Now if my current thinking is right, and it may not be, those bonus bins for white PIs represent 25% of the distribution (5 bins, 5%ile points per bin). The supplement Table S1 tells us there were 103,620 applications submitted by white PIs so that leaves us with 25,905 applications, 5,181 in each bin.

This is very rough.

Percentiling of applications is within a rolling three rounds of each standing study section. Special Emphasis Panels are variously percentiled- sometimes against an associated parent study section, sometimes against the total CSR pool.

But let’s take this as the aggregate for discussion.

Multiplying each of the bin success rates, I end up with a total of 119 applications of white PIs funded from 34-59th percentile. A score range at which ZERO applications were funded to Black PIs.

So, in essence, you could replace all of those applications funded to white PIs with more meritorious (well? that’s how they use the rankings. percentile = merit) unfunded applications submitted by Black PIs. Even by some distance as only 74% of 10-14%ile scoring applications with Black PIs were funded for example.

I was curious why Hoppe et al included the Table and what use they made of it. I could find only one mention of Table 1 and it was in the section titled “IC decisions do not contribute to funding gap“.
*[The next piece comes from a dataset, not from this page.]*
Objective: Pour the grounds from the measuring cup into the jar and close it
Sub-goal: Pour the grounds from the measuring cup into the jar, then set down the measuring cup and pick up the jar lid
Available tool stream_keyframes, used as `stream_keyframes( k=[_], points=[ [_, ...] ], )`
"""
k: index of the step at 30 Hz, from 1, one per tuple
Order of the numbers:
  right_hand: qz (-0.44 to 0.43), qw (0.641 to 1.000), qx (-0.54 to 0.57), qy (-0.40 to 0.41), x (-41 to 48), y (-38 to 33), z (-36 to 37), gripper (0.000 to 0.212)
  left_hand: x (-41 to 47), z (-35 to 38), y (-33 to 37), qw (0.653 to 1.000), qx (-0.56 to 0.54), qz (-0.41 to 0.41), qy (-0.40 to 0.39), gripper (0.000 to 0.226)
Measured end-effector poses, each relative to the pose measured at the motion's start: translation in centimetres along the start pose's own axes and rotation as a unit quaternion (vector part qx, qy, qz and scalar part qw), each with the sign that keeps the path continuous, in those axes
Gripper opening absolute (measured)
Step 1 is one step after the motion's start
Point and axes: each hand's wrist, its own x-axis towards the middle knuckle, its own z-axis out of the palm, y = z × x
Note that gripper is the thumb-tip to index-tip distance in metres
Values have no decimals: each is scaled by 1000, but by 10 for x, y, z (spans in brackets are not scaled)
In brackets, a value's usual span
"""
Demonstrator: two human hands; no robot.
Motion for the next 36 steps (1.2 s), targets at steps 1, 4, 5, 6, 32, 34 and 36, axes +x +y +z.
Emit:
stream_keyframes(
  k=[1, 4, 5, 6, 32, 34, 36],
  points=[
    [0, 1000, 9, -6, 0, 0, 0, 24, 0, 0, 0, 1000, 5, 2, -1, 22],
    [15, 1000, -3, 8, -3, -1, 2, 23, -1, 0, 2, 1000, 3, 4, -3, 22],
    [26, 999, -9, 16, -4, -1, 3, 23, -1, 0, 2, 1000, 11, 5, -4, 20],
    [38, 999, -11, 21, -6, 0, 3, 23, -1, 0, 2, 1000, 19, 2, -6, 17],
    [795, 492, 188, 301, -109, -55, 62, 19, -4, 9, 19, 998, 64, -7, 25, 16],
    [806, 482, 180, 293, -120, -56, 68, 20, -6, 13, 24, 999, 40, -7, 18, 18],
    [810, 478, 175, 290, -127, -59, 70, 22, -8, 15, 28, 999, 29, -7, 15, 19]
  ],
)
However, below the 15th percentile, there was no difference in the average rate at which ICs funded each group (Table 1); applications from AA/B and WH scientists that scored in the 15th to 24th percentile range, which was just above the nominal payline for FY 2011–2015, were funded at similar rates (AA/B 25.2% versus WH 26.6%, P = 0.76; Table 1). The differences we observe at narrower percentile ranges (15 to 19, 20 to 24, 25 to 29, and 30 to 34) slightly favored either AA/B or WH applicants alternately but were in no case statistically significant (P ≥ 0.13 for all ranges). These results suggest that final funding decisions by ICs, whether based on impact scores or discretionary funding decisions, do not contribute to the funding gap.

This is more than a little annoying. Sure, they sliced and diced the analysis down to where it is not statistically resolvable as a difference. But real world? It’s not a matter of constant anger for any PI who has a near miss score and gets wind of anyone being funded at a worse score? Sure it is.

And that last statement is just plain false. 119 white PI applications funded at worse scores is 46.5% of the total number of applications funded with Black PIs. If all of those discretionary funding decisions had gone to Black PIs, that would raise the hit rate from 10.7% to 15.6% for Black PIs. Whereas the white PI hit rate would plunge from 17.7% to…17.56%.

So this analysis they are referring to supports quite the opposite conclusion. Discretionary funding decisions, i.e. outside of percentile ranks where nearly every application is funded, do in fact contribute substantially to the disparity.

and correcting this to give Black PIs a fair hit rate, by selecting applications of HIGHER MERIT, would cause an entirely imperceptible change in the chances for white PIs.